Authors: Michael Freitag, Shahin Amiriparian, Sergey Pugacheskiy, Björn Schuller

auDeep is a Python toolkit for deep unsupervised representation learning from acoustic data. It is based on a recurrent sequence to sequence autoencoder approach which can learn representations of time series data by taking into account their temporal dynamics. It provides an extensive command line interface in addition to a Python API for users and developers, both of which are comprehensively documented and publicly available. Experimental results indicate that auDeep features are competitive with state-of-the art audio classification.

If you use auDeep for your research, please cite the following paper: 

Michael Freitag, Shahin Amiriparian, Sergey Pugachevskiy, Nicholas Cummins, Björn Schuller: “audeep: Unsupervised learning of representations from audio with deep recurrent neural networks,” The Journal of Machine Learning Research18(1), 6340-6344, 2017.

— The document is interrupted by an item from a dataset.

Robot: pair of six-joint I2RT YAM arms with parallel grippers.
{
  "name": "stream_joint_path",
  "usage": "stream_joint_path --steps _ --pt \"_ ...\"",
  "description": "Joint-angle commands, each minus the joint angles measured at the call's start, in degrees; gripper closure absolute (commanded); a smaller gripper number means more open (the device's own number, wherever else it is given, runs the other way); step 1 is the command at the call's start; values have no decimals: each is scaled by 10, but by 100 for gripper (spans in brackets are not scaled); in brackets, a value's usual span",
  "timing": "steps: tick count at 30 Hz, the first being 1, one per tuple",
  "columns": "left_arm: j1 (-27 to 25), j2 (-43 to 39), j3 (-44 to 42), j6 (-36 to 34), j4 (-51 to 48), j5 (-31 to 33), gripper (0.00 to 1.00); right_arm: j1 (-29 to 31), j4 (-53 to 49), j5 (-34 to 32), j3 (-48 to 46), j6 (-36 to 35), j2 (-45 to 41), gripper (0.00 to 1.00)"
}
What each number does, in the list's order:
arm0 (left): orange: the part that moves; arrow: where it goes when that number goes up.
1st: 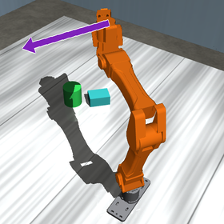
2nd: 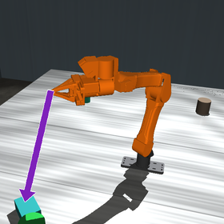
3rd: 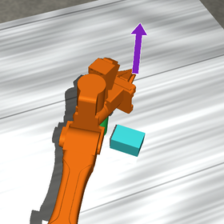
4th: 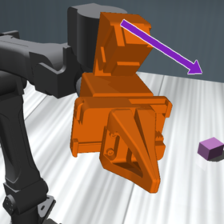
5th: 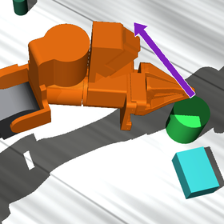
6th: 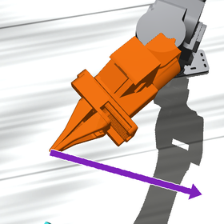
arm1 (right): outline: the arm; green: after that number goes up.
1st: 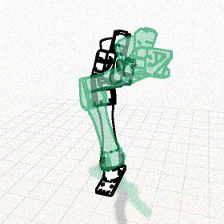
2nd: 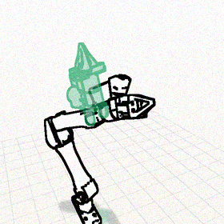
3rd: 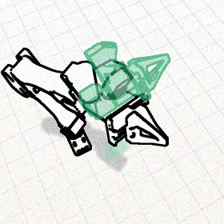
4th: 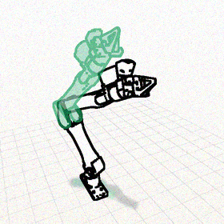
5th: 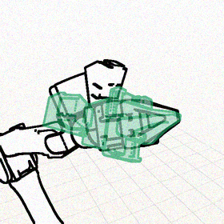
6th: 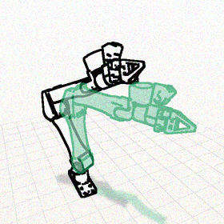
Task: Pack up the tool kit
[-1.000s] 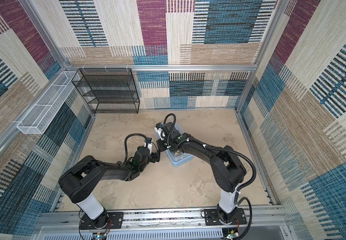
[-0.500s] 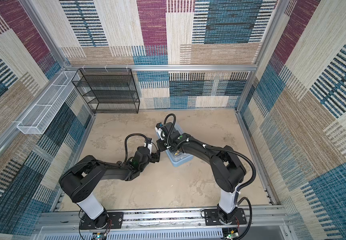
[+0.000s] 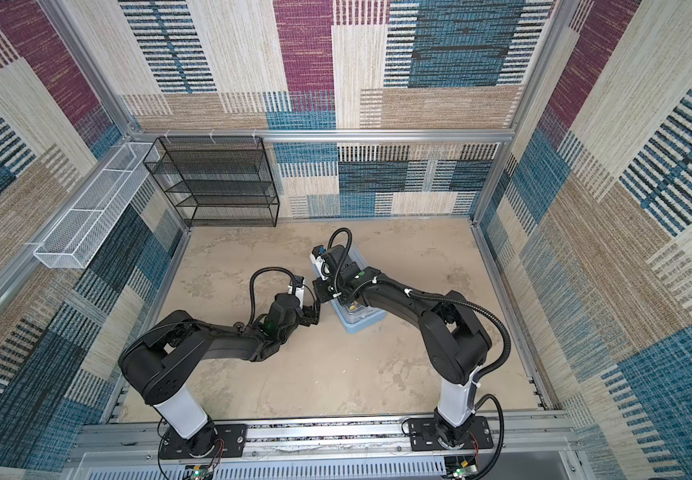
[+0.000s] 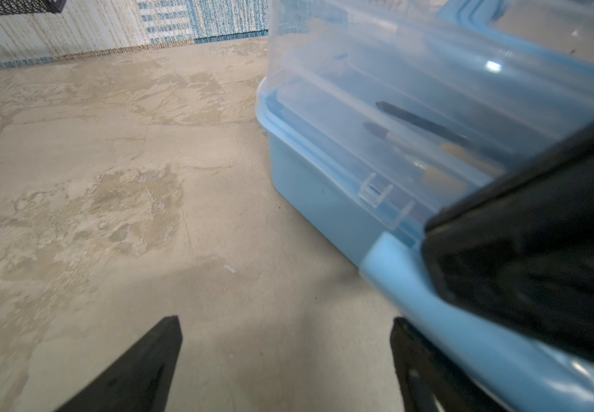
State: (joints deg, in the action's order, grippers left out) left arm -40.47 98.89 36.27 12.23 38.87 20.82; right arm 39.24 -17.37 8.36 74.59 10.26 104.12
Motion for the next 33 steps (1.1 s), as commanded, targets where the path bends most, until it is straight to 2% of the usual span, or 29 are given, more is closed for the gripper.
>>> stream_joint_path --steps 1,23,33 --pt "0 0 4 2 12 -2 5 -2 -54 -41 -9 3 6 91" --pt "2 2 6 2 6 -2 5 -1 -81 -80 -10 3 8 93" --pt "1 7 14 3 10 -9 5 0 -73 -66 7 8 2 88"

Authors: Shahin Amiriparian, Maurice Gerczuk, Sandra Ottl, Björn Schuller

DeepSpectrum is a Python toolkit for feature extraction from audio data with pre-trained Image Convolutional Neural Networks (CNNs). It features an extraction pipeline which first creates visual representations for audio data – plots of spectrograms or chromagrams – and then feeds them to a pre-trained Image CNN. Activations of a specific layer then form the final feature vectors.

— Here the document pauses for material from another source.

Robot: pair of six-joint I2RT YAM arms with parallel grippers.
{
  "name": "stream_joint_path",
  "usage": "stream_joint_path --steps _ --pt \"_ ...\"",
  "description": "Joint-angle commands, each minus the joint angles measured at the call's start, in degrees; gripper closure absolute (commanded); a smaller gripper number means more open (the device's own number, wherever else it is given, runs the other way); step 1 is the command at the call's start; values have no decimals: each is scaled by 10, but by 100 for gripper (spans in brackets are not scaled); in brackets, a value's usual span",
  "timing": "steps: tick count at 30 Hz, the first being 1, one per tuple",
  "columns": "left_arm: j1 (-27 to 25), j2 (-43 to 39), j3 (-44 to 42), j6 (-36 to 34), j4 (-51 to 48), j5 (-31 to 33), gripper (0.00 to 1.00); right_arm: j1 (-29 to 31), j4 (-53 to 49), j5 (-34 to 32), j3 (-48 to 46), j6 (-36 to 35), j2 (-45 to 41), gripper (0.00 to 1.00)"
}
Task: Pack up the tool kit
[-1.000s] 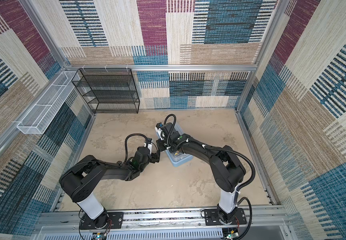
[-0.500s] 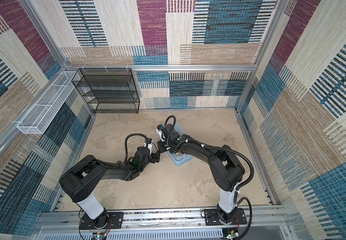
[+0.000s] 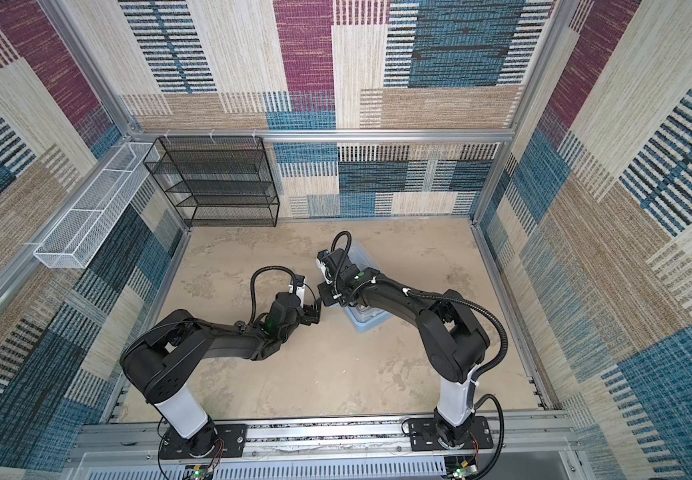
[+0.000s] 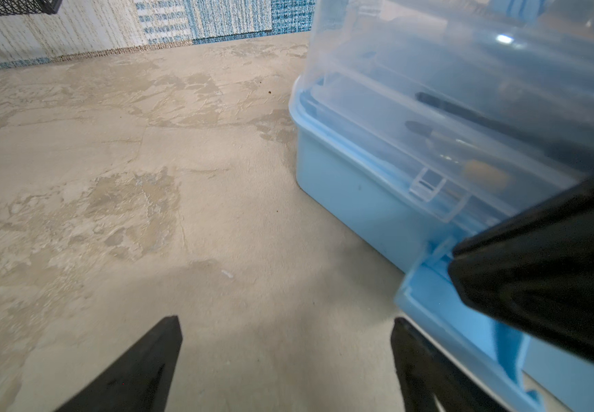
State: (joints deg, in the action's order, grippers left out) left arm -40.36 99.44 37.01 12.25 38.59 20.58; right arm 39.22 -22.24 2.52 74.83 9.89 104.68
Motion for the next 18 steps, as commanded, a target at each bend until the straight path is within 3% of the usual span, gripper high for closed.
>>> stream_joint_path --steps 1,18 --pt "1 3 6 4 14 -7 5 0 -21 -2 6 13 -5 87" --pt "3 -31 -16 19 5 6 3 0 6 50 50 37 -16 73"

If you use DeepSpectrum for your research, please cite the following paper:

Shahin Amiriparian, Maurice Gerczuk, Sandra Ottl, Nicholas Cummins, Michael Freitag, Sergey Pugachevskiy, Björn Schuller, “Snore Sound Classification Using Image-based Deep Spectrum Features,” in Proceedings INTERSPEECH 2017, 18th Annual Conference of the International Speech Communication Association, (Stockholm, Sweden), pp. 3512–3516, ISCA, August 2017.


Authors: Panagiotis Tzirakis, Stefanos Zafeiriou, Björn Schuller

End2You is the Imperial College London toolkit for multimodal profiling by end-to-end deep learning. End2You is an open-source toolkit implemented in Python and is based on Tensorflow. It provides capabilities to train and evaluate models in an end-to-end manner, i.e., using raw input. It supports input from raw audio, visual, physiological or other types of information or combination of those, and the output can be of an arbitrary representation, for either classification or regression tasks. End2You can provide comparable results to state-of-the-art methods despite no need of expert-alike feature representations, but self-learning these from the data “end to end”.

If you use end2you for your research, please cite the following paper: 

Panagiotis Tzirakis, Stefanos Zafeiriou, Björn W. Schuller: “End2You – The Imperial Toolkit for Multimodal Profiling by End-to-End Learning,” arXiv preprint arXiv:1802.01115, 2018.